Our TW agency asks that referral photos and video (yes we got video too!!!) are not posted on the Internet* to protect the privacy of the babies and their birth families so until everything is official you'll have to take my word for it that he is gorgeous, not that I'm biased or anything. He has quite a lot of hair, which much to Lulu's delight is "same as me" along with a pair of beautiful dark brown eyes, also just like Loopy. He has a delicious double chin and squashy nose and the sweetest mouth. I watch the video of him over and over and gaze at his photo. We have a little bit of information about his Mama in Taiwan, I think of her so much and hope she is doing okay. We may be able to meet her when we travel and/or possibly other members of his birth family, we hope so very much and yet what do you say? I hope our obvious love for this little boy will comfort them and I hope Loopy doesn't choose that moment to throw one of her World Champion Tantrums, thus convincing them that we are dreadful parents!

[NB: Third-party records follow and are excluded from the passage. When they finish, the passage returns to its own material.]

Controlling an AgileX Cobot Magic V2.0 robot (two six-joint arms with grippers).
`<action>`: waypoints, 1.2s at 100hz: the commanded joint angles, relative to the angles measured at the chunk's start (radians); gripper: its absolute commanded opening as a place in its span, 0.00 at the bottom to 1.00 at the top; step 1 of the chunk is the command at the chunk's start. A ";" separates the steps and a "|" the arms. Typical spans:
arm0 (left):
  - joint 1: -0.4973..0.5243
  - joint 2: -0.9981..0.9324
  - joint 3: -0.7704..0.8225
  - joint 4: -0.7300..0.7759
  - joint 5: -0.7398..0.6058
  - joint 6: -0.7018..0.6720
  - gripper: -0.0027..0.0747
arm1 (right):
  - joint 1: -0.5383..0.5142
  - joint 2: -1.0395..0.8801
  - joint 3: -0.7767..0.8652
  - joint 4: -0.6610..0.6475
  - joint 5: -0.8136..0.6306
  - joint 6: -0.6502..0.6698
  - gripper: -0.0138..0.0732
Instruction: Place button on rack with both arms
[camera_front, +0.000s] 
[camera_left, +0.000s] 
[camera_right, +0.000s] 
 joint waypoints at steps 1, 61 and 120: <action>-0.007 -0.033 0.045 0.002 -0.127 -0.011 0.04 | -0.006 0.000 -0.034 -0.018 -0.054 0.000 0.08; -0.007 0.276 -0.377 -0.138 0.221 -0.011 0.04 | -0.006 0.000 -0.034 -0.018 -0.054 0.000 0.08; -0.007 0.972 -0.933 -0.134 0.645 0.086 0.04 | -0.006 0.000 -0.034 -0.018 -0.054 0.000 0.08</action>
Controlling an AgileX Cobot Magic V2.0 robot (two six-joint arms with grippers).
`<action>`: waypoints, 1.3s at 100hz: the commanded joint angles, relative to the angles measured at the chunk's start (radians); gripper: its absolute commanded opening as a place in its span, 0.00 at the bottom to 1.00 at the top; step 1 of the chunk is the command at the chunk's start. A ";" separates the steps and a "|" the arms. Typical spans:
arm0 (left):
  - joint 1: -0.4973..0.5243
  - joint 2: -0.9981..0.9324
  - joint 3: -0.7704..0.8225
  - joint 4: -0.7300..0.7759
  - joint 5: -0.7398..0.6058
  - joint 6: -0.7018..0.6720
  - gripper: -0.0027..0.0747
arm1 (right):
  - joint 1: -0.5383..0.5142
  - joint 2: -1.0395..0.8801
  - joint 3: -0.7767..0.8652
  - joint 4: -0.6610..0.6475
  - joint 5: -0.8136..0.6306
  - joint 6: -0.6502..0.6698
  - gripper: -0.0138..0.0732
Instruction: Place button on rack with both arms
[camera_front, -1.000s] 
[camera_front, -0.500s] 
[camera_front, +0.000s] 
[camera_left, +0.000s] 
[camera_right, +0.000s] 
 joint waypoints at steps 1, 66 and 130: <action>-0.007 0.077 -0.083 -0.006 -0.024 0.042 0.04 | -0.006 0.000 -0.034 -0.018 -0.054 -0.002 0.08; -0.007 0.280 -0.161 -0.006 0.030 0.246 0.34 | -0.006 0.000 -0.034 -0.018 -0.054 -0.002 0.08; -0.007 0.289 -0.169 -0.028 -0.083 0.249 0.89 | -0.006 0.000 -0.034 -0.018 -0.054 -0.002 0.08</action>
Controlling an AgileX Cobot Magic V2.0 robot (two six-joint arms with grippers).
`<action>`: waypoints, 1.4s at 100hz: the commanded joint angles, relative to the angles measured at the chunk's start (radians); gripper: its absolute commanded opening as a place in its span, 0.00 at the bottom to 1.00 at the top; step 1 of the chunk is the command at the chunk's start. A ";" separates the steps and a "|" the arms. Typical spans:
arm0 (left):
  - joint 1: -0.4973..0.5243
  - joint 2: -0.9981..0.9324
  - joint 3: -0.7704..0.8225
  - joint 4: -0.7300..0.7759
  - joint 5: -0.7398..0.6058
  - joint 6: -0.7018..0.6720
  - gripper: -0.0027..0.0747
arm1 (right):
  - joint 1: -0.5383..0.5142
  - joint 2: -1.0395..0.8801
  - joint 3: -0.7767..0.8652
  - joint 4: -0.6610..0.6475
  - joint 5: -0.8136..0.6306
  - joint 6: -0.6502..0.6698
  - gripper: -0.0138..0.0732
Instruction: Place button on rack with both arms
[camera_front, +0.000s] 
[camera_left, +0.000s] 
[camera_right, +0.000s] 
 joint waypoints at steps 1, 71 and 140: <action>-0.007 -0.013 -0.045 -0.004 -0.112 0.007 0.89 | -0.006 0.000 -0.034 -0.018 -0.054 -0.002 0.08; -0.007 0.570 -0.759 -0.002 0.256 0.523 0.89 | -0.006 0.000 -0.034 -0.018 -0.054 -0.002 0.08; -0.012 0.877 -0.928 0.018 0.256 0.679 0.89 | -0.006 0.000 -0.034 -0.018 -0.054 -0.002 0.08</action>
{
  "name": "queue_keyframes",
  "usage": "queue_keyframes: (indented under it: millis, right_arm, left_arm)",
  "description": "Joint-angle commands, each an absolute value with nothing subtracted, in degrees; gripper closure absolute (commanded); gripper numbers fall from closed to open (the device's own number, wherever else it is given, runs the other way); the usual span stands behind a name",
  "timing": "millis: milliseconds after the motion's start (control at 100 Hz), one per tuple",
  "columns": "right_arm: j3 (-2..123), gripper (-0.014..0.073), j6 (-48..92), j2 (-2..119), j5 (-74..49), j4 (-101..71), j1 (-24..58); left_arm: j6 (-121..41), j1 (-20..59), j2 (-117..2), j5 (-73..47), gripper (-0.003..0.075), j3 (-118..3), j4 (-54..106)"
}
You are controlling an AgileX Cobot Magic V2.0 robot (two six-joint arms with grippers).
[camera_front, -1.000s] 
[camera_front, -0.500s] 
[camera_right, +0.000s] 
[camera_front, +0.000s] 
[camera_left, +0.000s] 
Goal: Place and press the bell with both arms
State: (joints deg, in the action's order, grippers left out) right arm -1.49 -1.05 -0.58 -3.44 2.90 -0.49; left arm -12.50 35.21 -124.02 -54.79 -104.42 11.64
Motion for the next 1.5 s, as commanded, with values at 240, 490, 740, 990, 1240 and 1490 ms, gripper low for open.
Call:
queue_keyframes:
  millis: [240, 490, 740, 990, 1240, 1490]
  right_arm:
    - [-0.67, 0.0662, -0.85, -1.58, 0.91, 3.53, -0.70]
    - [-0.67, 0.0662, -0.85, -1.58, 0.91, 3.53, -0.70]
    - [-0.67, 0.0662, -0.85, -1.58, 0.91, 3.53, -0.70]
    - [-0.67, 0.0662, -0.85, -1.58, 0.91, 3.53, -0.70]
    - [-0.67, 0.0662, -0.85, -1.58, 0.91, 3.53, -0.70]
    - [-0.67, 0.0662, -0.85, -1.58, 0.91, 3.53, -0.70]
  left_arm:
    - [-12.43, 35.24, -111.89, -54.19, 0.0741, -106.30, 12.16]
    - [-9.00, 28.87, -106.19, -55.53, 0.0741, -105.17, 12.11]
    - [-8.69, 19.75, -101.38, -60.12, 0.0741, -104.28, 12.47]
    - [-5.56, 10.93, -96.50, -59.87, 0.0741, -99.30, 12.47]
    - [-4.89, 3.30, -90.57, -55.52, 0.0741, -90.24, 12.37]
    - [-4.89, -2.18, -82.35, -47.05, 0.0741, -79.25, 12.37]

I'm going to try and post about our timeline and the process but it will probably be slow going until I have my "darling, sweetie computer" back.
Thanks again for all your good wishes I really appreciate them.
*I figured you really can't see his photo when Loopy is waving it around on the video so I think that is okay.
Posted at 10:26 PM | Permalink | Comments (11)
2007 has turned out to be the year that went out with a bang! Its been a crazy holiday season with exploding bottoms (Loops), near death by cold (S), and the tragic actual death of my computer, dead, diseased, no more, I still break out in a cold sweat just thinking about it.
However, it also turned out to be the holiday season with the most stupendous news, here is Lulu to explain.
p.s I found myself holding back a little on sharing our wonderful news because I have several friends, still waiting for referral (some for their first child others for a longed for second) who are stuck in the seemingly never ending wait. I know they will be thrilled for us but I also know how sometimes in life you can be really happy for someone else and yet still feel another stab in your heart. I know how lucky we are and I know your time is coming, however excruciating slow, uncertain and unbearable that wait can feel you will get there in the end.